Au lieu de concentrer pleinement ses efforts sur le développement de son projet uranifère, la société est également mise en cause dans plusieurs différends relatifs à des permis de recherche aurifère détenus ou développés par des opérateurs mauritaniens.
Les contentieux l’opposant notamment à TIMCO et à Nomade sont aujourd’hui portés devant la justice. Dans le cas de Nomade, les prétentions d’Aura Energy seraient apparues au moment où cette société, grâce à ses propres moyens, avait réalisé des avancées significatives et se rapprochait de résultats prometteurs.
Cette situation soulève une interrogation légitime : Aura Energy bénéficie-t-elle d’une protection ou d’une tolérance dont ne disposent pas les autres opérateurs miniers ? À chaque changement de Ministre, de nouvelles explications semblent être présentées par certains responsables ou conseils de la société, sans que la situation du projet évolue réellement.

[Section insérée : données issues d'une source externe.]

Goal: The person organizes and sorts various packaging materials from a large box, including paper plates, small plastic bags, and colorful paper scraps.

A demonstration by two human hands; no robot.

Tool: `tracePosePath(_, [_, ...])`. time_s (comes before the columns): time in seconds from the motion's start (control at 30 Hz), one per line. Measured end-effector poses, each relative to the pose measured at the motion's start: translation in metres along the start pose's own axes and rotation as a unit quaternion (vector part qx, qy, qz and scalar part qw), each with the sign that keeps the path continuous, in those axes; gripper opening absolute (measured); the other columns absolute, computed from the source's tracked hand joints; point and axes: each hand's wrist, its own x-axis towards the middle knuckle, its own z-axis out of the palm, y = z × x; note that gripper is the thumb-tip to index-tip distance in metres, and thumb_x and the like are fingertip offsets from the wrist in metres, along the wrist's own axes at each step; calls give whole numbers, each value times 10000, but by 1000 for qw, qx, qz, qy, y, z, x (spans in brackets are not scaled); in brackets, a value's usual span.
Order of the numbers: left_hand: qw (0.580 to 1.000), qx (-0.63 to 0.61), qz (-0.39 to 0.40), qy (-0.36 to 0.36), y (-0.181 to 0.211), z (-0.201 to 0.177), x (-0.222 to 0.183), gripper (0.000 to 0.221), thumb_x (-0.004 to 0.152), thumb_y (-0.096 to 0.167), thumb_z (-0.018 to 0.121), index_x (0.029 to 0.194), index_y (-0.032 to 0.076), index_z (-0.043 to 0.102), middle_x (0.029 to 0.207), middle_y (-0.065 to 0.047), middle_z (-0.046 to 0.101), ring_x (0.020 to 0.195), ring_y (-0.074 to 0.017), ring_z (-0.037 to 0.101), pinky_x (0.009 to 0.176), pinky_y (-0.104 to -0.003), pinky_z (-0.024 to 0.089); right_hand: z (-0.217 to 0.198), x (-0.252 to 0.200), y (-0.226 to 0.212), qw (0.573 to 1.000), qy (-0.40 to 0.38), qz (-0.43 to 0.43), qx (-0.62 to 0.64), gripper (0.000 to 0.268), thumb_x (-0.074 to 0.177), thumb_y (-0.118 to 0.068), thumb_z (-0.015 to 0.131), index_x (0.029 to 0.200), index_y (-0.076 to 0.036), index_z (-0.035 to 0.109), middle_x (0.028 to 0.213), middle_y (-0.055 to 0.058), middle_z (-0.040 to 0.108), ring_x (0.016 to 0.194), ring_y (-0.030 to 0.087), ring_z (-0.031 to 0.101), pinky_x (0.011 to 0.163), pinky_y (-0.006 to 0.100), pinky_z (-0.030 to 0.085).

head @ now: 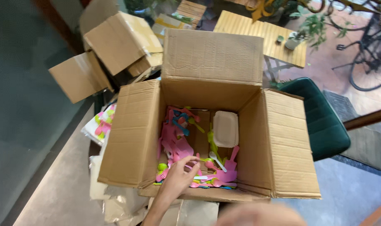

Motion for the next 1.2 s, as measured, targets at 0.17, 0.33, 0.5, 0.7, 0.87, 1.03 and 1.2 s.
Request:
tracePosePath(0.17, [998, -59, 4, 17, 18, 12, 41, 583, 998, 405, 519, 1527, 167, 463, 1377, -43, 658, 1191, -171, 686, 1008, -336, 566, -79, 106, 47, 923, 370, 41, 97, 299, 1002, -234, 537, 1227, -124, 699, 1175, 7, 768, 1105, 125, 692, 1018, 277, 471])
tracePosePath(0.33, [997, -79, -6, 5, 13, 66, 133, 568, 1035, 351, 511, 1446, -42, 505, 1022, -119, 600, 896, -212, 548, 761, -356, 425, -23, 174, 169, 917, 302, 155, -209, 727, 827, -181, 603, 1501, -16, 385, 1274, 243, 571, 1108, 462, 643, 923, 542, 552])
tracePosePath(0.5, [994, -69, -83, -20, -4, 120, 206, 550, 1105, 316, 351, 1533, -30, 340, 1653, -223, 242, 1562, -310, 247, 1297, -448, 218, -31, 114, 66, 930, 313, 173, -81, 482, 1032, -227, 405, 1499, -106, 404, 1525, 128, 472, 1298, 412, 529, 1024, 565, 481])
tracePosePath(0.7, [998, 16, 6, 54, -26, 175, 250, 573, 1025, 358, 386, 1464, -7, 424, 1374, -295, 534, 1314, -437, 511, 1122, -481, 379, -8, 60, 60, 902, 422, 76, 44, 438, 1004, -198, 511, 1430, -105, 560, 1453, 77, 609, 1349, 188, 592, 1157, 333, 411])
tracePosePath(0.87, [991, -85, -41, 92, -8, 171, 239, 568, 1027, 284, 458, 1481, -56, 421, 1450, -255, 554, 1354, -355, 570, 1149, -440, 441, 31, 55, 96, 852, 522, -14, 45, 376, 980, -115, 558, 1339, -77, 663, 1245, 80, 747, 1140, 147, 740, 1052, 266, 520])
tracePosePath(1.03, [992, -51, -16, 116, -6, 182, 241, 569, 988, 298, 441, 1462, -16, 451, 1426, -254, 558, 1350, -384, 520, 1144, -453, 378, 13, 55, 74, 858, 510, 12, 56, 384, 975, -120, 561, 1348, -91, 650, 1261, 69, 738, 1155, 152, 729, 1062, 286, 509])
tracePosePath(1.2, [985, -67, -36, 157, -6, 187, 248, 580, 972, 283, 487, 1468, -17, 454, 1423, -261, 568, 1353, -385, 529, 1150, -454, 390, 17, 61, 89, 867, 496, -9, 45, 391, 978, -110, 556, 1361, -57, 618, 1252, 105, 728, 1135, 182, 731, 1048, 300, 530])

À Bir Moghreïn, des opérateurs chinois, en vue d’installer une petite usine et un laboratoire pour tester la production avant de s’engager dans l’investissement, n’ont initié comme activité, jusqu’à présent, que des travaux de faible ampleur ainsi que l’organisation de visites de terrain au profit de certaines délégations, auxquelles sont présentés des échantillons et des tranchées contenant de l’uranium. Cette initiative n’a débouché sur aucune activité sérieuse pouvant aboutir à un véritable développement du projet.
Les procédures de recrutement suscitent également de sérieuses interrogations. Certains avis paraissent être conçus sur mesure, après identification préalable des personnes destinées à occuper les postes concernés. Les appels à candidatures ne seraient alors lancés que pour donner une apparence de régularité à la procédure, tandis que les dossiers reçus ne feraient pas l’objet d’un examen réel, transparent et équitable.
Il appartient désormais aux autorités mauritaniennes d’examiner objectivement le respect par Aura Energy de ses obligations légales, réglementaires et contractuelles. Un permis minier ne peut devenir un titre détenu indéfiniment sans investissements suffisants, sans calendrier crédible et sans retombées concrètes pour le pays.
La Mauritanie doit protéger ses ressources, soutenir les opérateurs sérieux et appliquer les mêmes règles à tous. À défaut d’avancées réelles et vérifiables, l’État devrait envisager toutes les mesures prévues par la réglementation, y compris le retrait des titres concernés, afin de les attribuer à des investisseurs capables de transformer le potentiel minier national en emplois, en recettes publiques et en développement durable.